Electric motors  are the inverse of the Electric generator. They comprise armature field windings and commutator/brushgear and are similarly self excited. The main elements of importance in relation to motors are the speed and torque characteristics, i.e. the variations of speed and torque with load respectively. Motors are categorised by their field winding configuration (as for generators) and typical examples are series-wound electric motors, shunt-wound electric motors and compound-wound (a combination of series- and shunt-wound). Each of these types of motor offers differing performance characteristics that may be matched to the application for which they are intended.

A specialized form of series motor is the split-field electric motor where two sets of series windings of opposite polarity are each used in series with the armature but parallel with each other.

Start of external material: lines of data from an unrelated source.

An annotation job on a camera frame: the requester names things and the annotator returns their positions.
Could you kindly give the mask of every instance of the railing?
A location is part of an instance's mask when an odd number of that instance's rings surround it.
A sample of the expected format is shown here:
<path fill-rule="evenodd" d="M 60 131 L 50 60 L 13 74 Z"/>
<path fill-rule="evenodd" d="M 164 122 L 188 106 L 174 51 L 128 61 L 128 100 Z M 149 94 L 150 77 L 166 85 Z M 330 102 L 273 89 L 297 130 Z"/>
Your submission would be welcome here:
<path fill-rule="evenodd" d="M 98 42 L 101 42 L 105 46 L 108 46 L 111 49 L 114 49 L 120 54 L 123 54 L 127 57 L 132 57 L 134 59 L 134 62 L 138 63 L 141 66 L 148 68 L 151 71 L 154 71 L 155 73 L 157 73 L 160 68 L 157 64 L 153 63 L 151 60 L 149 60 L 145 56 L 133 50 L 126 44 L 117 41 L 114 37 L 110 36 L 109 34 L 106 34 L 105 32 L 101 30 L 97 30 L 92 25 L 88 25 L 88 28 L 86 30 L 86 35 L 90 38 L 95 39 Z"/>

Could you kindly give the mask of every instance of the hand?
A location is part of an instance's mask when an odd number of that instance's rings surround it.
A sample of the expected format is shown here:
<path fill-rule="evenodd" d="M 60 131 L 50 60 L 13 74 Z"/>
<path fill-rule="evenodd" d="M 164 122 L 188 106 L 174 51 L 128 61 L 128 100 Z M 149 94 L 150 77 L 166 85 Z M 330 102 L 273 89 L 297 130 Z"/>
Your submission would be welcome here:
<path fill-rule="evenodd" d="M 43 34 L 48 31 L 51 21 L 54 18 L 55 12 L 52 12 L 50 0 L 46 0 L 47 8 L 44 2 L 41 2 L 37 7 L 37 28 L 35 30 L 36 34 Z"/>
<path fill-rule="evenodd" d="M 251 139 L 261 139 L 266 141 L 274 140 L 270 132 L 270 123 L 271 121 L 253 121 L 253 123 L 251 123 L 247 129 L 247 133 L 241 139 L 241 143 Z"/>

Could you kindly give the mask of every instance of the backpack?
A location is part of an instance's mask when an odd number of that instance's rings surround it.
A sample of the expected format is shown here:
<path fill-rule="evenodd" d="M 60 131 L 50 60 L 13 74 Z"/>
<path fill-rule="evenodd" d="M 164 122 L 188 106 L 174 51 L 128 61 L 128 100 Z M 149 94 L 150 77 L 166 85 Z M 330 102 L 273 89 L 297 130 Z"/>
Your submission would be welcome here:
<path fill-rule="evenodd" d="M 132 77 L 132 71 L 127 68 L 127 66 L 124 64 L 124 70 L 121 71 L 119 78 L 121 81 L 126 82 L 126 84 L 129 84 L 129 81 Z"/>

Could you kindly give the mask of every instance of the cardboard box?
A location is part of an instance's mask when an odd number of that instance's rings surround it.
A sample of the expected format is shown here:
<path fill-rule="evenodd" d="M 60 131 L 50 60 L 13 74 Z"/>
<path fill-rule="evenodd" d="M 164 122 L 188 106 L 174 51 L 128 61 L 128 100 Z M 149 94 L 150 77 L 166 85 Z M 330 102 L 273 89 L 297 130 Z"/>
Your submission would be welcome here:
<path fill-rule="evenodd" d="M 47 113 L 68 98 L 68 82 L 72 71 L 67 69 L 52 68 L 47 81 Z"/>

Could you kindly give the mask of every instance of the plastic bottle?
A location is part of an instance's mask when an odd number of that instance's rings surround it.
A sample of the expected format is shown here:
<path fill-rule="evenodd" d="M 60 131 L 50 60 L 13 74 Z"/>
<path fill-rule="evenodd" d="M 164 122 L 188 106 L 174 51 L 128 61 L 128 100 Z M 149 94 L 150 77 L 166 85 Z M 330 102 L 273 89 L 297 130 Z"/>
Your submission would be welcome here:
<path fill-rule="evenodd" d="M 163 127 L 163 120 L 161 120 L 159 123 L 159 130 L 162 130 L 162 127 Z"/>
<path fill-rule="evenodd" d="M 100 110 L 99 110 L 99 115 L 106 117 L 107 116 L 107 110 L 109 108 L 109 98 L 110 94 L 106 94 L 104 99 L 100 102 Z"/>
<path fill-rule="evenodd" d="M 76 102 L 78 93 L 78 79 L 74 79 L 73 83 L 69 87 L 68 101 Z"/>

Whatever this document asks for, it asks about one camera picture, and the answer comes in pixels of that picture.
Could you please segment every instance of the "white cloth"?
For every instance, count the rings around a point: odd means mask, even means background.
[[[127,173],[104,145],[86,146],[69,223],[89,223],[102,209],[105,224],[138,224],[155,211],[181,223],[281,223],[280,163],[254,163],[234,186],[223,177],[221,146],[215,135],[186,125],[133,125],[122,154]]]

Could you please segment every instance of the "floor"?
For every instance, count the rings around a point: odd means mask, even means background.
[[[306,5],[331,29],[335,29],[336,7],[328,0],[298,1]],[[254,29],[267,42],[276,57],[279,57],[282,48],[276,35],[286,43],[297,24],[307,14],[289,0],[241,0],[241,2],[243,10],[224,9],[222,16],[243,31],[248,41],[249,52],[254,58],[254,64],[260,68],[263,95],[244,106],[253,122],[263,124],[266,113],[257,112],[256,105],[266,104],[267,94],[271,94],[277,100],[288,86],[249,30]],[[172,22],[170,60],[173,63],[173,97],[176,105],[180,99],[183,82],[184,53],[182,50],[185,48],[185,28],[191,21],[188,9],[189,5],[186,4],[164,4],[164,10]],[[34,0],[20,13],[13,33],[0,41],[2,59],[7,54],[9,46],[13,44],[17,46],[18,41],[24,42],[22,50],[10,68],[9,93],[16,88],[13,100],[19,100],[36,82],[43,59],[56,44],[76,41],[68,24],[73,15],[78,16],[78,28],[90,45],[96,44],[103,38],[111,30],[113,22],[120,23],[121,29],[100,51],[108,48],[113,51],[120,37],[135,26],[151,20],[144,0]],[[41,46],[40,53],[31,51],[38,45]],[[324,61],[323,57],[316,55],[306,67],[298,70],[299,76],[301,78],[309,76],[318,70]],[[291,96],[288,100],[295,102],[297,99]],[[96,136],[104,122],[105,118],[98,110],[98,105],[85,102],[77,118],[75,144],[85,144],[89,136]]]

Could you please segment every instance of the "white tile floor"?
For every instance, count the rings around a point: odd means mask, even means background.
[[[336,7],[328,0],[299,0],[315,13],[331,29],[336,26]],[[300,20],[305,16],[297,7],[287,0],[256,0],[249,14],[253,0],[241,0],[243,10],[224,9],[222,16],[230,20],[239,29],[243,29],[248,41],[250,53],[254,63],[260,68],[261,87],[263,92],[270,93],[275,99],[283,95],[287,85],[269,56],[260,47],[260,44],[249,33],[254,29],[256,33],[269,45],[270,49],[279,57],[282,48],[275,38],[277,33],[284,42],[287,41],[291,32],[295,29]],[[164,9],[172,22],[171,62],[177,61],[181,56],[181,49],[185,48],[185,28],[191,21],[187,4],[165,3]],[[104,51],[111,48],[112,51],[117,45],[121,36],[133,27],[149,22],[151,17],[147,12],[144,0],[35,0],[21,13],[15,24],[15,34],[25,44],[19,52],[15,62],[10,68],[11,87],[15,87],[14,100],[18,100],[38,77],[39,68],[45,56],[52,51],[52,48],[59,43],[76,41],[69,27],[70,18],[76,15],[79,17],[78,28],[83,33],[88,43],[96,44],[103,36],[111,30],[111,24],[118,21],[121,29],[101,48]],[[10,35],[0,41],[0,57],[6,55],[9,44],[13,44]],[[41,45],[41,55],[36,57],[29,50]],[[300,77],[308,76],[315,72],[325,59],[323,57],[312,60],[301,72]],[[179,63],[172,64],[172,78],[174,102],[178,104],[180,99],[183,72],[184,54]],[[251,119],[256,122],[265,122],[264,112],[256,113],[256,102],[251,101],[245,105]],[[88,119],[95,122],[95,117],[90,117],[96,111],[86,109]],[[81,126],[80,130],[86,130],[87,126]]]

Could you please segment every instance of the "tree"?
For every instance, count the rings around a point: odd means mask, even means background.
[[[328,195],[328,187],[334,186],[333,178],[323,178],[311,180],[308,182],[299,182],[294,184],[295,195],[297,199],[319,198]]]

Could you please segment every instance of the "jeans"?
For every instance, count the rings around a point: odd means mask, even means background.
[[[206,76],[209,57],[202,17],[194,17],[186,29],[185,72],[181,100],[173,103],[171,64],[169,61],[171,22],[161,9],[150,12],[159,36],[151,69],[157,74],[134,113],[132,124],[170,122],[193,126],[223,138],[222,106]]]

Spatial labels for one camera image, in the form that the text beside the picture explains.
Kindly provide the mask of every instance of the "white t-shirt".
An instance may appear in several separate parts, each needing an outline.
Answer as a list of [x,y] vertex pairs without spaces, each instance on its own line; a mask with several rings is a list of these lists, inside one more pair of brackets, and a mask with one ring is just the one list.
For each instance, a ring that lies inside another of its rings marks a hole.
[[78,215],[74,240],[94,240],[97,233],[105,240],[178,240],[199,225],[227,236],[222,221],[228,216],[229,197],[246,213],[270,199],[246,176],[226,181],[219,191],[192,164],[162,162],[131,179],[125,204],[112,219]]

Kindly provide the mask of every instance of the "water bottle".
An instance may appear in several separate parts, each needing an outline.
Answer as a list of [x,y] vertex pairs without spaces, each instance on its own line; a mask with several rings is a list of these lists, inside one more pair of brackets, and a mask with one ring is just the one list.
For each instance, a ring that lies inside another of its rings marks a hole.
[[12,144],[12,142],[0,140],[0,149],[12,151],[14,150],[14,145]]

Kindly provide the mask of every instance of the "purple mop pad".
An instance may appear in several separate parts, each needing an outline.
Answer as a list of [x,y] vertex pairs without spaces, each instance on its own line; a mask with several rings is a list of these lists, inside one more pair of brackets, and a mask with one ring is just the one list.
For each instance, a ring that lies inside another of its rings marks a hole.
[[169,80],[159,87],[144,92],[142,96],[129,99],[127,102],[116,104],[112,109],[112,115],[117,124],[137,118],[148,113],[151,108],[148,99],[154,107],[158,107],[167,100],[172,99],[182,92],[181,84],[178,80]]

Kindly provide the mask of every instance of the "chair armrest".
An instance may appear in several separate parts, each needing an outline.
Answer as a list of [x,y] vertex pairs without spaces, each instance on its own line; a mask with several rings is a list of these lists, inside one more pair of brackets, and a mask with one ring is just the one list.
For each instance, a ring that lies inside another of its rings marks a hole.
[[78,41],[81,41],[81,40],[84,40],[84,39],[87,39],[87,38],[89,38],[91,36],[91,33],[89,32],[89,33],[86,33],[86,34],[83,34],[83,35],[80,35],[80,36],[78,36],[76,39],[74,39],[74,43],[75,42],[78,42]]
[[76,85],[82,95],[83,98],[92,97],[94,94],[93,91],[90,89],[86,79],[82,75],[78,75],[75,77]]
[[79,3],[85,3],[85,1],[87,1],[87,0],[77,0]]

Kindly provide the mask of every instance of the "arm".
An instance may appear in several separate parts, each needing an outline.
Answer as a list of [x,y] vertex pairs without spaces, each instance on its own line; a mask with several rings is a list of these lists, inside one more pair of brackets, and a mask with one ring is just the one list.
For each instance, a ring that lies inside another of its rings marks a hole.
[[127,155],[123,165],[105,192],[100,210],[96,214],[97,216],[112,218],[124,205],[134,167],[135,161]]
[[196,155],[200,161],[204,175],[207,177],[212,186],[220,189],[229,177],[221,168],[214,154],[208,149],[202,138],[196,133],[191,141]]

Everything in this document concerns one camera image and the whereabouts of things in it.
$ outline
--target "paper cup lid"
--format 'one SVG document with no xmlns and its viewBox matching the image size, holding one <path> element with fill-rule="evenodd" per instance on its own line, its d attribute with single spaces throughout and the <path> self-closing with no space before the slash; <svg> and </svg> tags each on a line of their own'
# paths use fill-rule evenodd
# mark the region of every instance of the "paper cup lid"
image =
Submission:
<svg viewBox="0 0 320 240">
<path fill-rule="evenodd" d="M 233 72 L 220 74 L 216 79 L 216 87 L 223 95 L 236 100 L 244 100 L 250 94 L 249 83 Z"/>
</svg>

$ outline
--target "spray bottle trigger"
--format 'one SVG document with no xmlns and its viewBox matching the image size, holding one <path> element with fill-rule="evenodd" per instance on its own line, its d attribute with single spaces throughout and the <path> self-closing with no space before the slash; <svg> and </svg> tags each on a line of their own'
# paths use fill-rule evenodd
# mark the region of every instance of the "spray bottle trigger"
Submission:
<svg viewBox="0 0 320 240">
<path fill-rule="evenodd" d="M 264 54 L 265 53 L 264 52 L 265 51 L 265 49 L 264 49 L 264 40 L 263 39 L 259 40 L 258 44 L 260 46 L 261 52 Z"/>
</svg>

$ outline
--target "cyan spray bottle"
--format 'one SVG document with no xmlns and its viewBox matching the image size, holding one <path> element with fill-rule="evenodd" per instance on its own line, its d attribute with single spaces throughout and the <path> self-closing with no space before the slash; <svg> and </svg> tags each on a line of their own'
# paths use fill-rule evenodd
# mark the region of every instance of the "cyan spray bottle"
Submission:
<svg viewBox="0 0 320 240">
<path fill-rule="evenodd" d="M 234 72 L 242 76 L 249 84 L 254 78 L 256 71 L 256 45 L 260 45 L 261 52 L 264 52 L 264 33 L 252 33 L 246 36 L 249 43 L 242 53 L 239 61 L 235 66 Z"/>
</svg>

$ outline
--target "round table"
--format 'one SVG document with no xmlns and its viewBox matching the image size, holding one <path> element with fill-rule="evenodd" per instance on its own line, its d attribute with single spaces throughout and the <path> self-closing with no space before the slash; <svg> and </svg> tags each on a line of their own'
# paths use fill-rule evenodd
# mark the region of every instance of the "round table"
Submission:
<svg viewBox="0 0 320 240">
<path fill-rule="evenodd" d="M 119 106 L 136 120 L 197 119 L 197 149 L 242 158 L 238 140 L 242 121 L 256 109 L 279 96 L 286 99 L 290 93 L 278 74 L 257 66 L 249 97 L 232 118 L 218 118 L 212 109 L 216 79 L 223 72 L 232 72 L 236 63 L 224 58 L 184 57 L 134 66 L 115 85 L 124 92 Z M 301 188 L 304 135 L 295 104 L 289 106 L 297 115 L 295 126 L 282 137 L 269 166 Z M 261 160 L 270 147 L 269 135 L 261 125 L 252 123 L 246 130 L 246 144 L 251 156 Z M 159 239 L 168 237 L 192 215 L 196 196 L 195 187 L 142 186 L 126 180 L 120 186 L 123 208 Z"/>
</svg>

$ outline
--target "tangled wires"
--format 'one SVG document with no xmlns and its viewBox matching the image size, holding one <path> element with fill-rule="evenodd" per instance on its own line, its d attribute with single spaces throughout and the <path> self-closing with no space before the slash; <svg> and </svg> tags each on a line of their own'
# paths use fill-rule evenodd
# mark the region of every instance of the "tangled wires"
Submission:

Either one set of field windings or the other may receive power at any one time and therefore the motor may run bi-directionally depending upon which winding is energized. When used in conjunction with suitable switches or relays this type of motor is particularly useful for powering loads such as fuel system valves where there may be a requirement to change the position of various valves several times during flight. Limit switches at the end of the actuator travel prevent the motor/actuator from overrunning once the desired position has been reached. Split-field motors are commonly used for linear and rotary position actuators when used in conjunction with the necessary position feedback control. Electric motors are most likely to be used for linear and rotary aerospace actuators, fuel valve actuation and starter functions.